Son aylarda o kadar sıkıntısız ilerliyordum ki. Duygularımı erteleye erteleye, o an ki işimi halledip tüm negatiflere sırtımı dönerek geçiyordu zaman. Artık ümidi kesmişken Savaş bana her kapıyı açmaya karar vermişti. O günden sonra herşeyim tıkır tıkır işledi. Şu an ki gibi. Okulun kantininde son arka masada oturuyordum. Rahatlık bir yandan endişe ise diğer yandan bastırıyordu. İçim içme dar geliyordu ama aynı zamanda yüzüm gülüyordu. Aslı koşar adımlarla yanıma geldi. Bakışlarından onunda anlayabiliyordum ki benimle gurur duyuyordu. O da artık ellerini üzerimden çekmeye başlamışken bu müthiş gelişmeler belkide en çok onun işine yarıyordu.

"Nerde?" Diye sordu heyecanla.

Ters bir şekilde masanın üzerinden kağıt   parçasını ona doğru ittim.

"Vay be. Kızım başardıııık" diye çığlık atmaya başladı. Benim her ne kadar içimde kötü bir his olsada zoraki gülümsüyordum. Başardık da sen gel birde onu bana sor. Son iki ayda Savaşın dosyalarını karıştıra karıştıra, odasını alt üst edene kadar neler çektim. Oradan konuşması kolay tabi. Nasıl yaptığımı hâla anlamış değilim. Savaş anladı mı, yoksa hâla uyuyor mu onu bile tam algılayamamıştım. Onun gibi birisi nasıl olurda böyle bir şeyi fark etmez dediğim çok oldu. Fark etmese de bir şekilde şüphelenmişti. Bir zaman sonra bizim için o hazine değerinde ki laptopunu artık eve getirmiyordu çünkü.
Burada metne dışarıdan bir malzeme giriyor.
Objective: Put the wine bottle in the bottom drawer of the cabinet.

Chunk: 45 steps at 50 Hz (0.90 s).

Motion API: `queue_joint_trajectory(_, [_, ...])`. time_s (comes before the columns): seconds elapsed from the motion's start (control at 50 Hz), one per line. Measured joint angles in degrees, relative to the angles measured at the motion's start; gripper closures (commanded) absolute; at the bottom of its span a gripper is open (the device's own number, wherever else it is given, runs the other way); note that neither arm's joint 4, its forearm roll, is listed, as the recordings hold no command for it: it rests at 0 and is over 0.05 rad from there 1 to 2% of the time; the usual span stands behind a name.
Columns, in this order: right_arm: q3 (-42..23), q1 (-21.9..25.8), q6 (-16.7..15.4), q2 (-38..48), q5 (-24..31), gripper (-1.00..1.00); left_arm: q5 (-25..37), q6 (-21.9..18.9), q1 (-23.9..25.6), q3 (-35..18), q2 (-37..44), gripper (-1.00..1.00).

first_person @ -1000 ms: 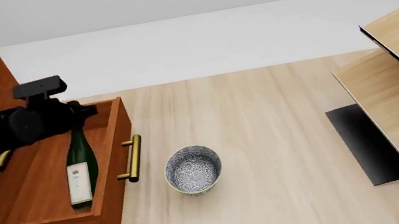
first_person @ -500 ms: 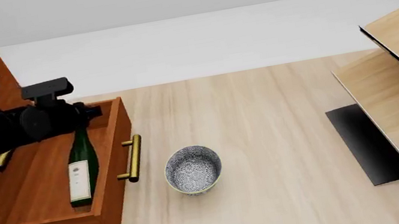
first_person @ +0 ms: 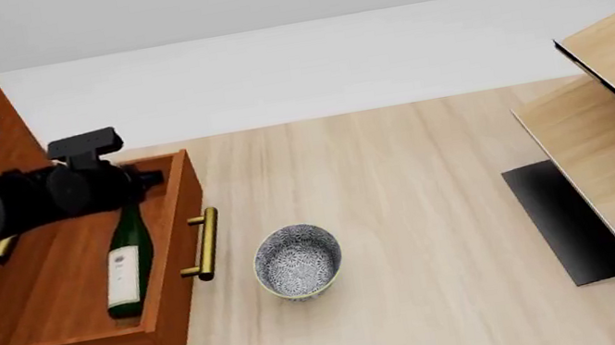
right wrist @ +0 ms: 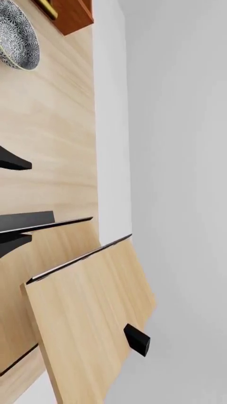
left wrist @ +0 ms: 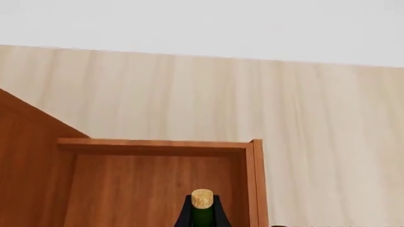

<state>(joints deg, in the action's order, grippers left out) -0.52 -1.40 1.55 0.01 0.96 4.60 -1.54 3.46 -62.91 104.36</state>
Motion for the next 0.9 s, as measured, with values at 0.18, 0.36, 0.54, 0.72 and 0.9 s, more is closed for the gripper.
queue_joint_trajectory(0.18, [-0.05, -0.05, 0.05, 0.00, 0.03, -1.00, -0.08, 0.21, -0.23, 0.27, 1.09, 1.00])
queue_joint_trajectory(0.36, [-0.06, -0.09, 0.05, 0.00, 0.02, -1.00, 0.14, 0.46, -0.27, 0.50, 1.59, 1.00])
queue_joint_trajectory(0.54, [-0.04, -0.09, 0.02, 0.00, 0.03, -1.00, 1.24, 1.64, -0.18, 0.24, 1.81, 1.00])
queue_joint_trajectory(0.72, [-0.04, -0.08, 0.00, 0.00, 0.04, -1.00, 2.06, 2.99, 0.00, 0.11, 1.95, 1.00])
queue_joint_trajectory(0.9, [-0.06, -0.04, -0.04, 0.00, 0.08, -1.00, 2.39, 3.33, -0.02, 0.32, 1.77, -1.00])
Aramızda Savaş'la hiç bir anlamda birbirimiz hakkında bilmediğimiz birşey kalmamıştı. Herşeyini bana anlattı. Bütün hayatını şimdi şurda kitaba dökebilirim. Yani anlayacağınız o soğuk, kimseye güvenmeyen korkak Savaşın bana gözü kapalı güvenip inanmasını sağlamıştım. Gözüne perde inmesi lazımdı ki bir gün bu olanlar ortaya çıkarsa, ki çıkmayacağı da garanti olan birşey değil, yine bana inanması için. Sonra bir ileri iki geri derken yine beceremedim. Hiç bir şekilde o ders notlarını içeren odaya giremedim. Her fırsatta; o duştayken, yemek yaparken, okuldayken, spordayken hatta uyurken bile odaya girmeye çalıştım. Ne tel tokalar ne de bıçaklar kapının kilidini açamadı. Bana güvenirse kapıyı da kilitlemeyi keser diye düşündüm. Meğer bunun güvenle bir alakası yokmuş. İş gereği, ki bu çok mantıklı oraya benim girmemem lazımdı. Savaş tabiki salak değildi.
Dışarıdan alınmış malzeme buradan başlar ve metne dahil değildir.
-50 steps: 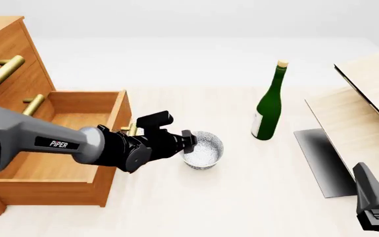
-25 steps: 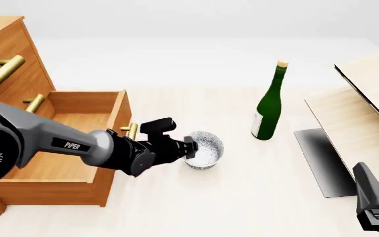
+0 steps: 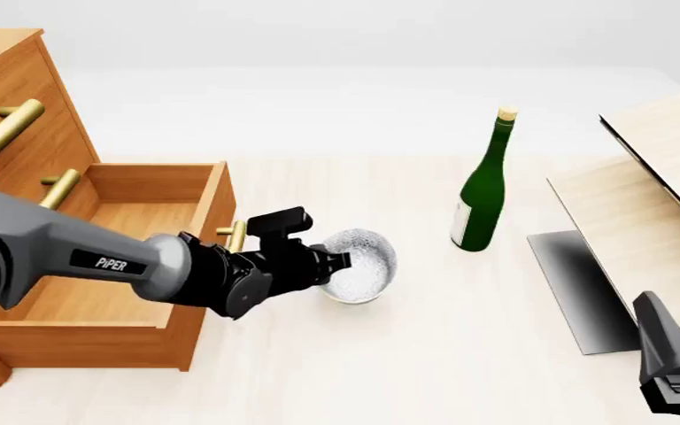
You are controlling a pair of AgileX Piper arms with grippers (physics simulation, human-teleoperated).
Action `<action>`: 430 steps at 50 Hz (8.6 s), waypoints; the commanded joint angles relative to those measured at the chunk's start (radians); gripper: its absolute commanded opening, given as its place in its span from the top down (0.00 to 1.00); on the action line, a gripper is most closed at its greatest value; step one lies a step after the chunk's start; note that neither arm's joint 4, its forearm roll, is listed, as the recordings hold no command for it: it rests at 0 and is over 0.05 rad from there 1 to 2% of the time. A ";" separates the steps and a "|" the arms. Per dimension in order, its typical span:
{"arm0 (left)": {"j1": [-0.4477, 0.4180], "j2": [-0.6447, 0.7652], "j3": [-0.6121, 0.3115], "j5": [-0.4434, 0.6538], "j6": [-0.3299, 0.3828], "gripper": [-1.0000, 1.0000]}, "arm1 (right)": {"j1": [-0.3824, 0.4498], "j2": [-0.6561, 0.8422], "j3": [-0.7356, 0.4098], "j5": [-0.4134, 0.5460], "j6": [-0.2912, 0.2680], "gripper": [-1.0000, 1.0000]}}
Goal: Put the bowl in the bottom drawer of the cabinet and close it.
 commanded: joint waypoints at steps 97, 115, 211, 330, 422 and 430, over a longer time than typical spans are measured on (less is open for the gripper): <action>0.124 -0.619 0.216 0.139 0.231 1.00 | 0.000 0.000 0.000 0.000 0.000 0.00; 0.159 -0.739 0.241 0.199 0.253 1.00 | 0.000 0.000 0.000 0.000 0.000 0.00; 0.608 -0.892 0.415 0.158 0.438 1.00 | 0.000 0.000 0.000 0.000 0.000 0.00; 0.787 -0.442 0.525 -0.212 0.514 1.00 | 0.000 0.000 0.000 0.000 0.000 0.00; 0.774 -0.558 0.562 -0.131 0.503 0.00 | 0.000 0.000 0.000 0.000 0.000 0.00; 0.769 -0.593 0.570 -0.111 0.498 0.00 | 0.000 0.000 0.000 0.000 0.000 0.00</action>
Sonra hedefim anahtarı oldu. Yerini bilsem. Onuda bilmiyordum. En aptal şekilde gittim bayan sürtüğün gizlice öğretmenler odasından telefonunu; ödünç aldım diyelim, ve Savaşa mesaj attım. Çok zekiyim ya ben (!) Yasemin'e olsun belki birşeyler anlatır diye düşündüm ve ona sınavlar hakkında saçma sapan şeyler yazdım. Cevapları telefona beklerken o sivri zeka da gitmiş benim yana yana aradığım soruları kadına mail atmış. Plan elimde patladı yani. Kadın birde sormasın buna neden yolluyorsun bunları bana diye. Sesi mi kesip onlar aralarında bir şekil halletmelerine baktım.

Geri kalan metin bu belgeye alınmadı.